▶ [DATASET EXCERPT]:

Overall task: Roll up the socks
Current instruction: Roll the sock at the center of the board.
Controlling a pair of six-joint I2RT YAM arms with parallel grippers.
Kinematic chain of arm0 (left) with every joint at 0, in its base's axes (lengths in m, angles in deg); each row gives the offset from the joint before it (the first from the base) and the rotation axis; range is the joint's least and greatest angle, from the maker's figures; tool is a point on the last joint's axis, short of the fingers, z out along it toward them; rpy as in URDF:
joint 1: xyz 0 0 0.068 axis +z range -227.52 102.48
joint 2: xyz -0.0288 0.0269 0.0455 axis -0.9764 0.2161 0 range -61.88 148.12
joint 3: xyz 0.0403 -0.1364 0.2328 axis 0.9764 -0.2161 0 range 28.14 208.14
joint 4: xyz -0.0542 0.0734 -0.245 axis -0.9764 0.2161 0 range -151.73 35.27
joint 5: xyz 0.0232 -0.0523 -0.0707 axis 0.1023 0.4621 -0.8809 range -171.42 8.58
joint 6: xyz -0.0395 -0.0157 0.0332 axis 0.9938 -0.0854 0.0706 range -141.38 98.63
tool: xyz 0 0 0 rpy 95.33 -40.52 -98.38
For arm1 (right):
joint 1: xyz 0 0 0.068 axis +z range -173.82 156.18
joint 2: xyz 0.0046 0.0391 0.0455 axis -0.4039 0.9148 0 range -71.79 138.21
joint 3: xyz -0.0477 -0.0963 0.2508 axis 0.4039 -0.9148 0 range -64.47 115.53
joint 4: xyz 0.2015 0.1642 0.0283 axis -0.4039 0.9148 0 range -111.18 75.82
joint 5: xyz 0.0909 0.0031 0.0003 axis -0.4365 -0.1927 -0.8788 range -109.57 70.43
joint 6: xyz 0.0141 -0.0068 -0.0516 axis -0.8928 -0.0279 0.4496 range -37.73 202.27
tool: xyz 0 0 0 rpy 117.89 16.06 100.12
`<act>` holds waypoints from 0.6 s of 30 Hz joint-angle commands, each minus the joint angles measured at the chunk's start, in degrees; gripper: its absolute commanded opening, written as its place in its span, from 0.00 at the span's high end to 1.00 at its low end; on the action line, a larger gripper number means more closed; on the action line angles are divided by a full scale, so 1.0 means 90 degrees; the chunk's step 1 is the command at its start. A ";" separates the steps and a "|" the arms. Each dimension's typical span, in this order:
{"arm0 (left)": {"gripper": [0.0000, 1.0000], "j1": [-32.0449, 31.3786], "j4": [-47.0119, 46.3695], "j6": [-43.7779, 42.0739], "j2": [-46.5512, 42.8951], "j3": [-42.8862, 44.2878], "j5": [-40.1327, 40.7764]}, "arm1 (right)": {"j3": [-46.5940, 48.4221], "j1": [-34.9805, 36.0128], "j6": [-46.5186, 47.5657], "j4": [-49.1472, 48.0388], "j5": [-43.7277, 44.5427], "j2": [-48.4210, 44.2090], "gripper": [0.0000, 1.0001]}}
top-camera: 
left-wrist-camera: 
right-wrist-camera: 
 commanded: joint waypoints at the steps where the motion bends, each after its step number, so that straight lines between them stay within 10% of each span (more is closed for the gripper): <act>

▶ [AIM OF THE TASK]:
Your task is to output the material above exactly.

▶ [TASK ANSWER]:
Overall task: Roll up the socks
Current instruction: Roll the sock at the center of the board.
Controlling a pair of six-joint I2RT YAM arms with parallel grippers.
Kinematic chain of arm0 (left) with every joint at 0, in its base's axes (lengths in m, angles in deg); each row gives the offset from the joint before it (the first from the base) and the rotation axis; range is the joint's least and greatest angle, from the maker's figures; tool is a point on the last joint's axis, short of the fingers, z out along it toward them; rpy as in URDF:
joint 1: xyz 0 0 0.068 axis +z range -227.52 102.48
joint 2: xyz -0.0288 0.0269 0.0455 axis -0.9764 0.2161 0 range -61.88 148.12
joint 3: xyz 0.0403 -0.1364 0.2328 axis 0.9764 -0.2161 0 range 28.14 208.14
joint 4: xyz -0.0542 0.0734 -0.245 axis -0.9764 0.2161 0 range -151.73 35.27
joint 5: xyz 0.0232 -0.0523 -0.0707 axis 0.1023 0.4621 -0.8809 range -171.42 8.58
joint 6: xyz -0.0395 -0.0157 0.0332 axis 0.9938 -0.0854 0.0706 range -141.38 98.63
tool: xyz 0 0 0 rpy 95.33 -40.52 -98.38
For arm1 (right):
joint 1: xyz 0 0 0.068 axis +z range -173.82 156.18
joint 2: xyz 0.0046 0.0391 0.0455 axis -0.4039 0.9148 0 range -71.79 138.21
joint 3: xyz -0.0477 -0.0963 0.2508 axis 0.4039 -0.9148 0 range -64.47 115.53
joint 4: xyz 0.2015 0.1642 0.0283 axis -0.4039 0.9148 0 range -111.18 75.82
joint 5: xyz 0.0909 0.0031 0.0003 axis -0.4365 -0.1927 -0.8788 range -109.57 70.43
joint 6: xyz 0.0141 -0.0068 -0.0516 axis -0.8928 -0.0279 0.4496 range -37.73 202.27
tool: xyz 0 0 0 rpy 117.89 16.06 100.12
`<act>` holds waypoints from 0.6 s of 30 Hz joint-angle commands, each minus the joint angles measured at the chunk's start, in degrees; gripper: its absolute commanded opening, written as its place in its span, from 0.00 at the span's high end to 1.00 at its low end; on the action line, a larger gripper number means more closed; on the action line angles are divided by a full scale, so 1.0 means 90 degrees; the chunk's step 1 is the command at its start. A ";" separates the steps and a "|" the arms. Each dimension's typical span, in this order:
{"arm0 (left)": {"gripper": [0.0000, 1.0000], "j1": [-32.0449, 31.3786], "j4": [-47.0119, 46.3695], "j6": [-43.7779, 42.0739], "j2": [-46.5512, 42.8951], "j3": [-42.8862, 44.2878], "j5": [-40.1327, 40.7764]}, "arm1 (right)": {"j3": [-46.5940, 48.4221], "j1": [-34.9805, 36.0128], "j6": [-46.5186, 47.5657], "j4": [-49.1472, 48.0388], "j5": [-43.7277, 44.5427], "j2": [-48.4210, 44.2090], "gripper": [0.0000, 1.0001]}}
top-camera: 
left-wrist-camera: 
right-wrist-camera: 
 commanded: joint waypoints at the steps where the motion bends, each after its step number, so that straight lines between them stay within 10% of each span (more is closed for the gripper): <act>

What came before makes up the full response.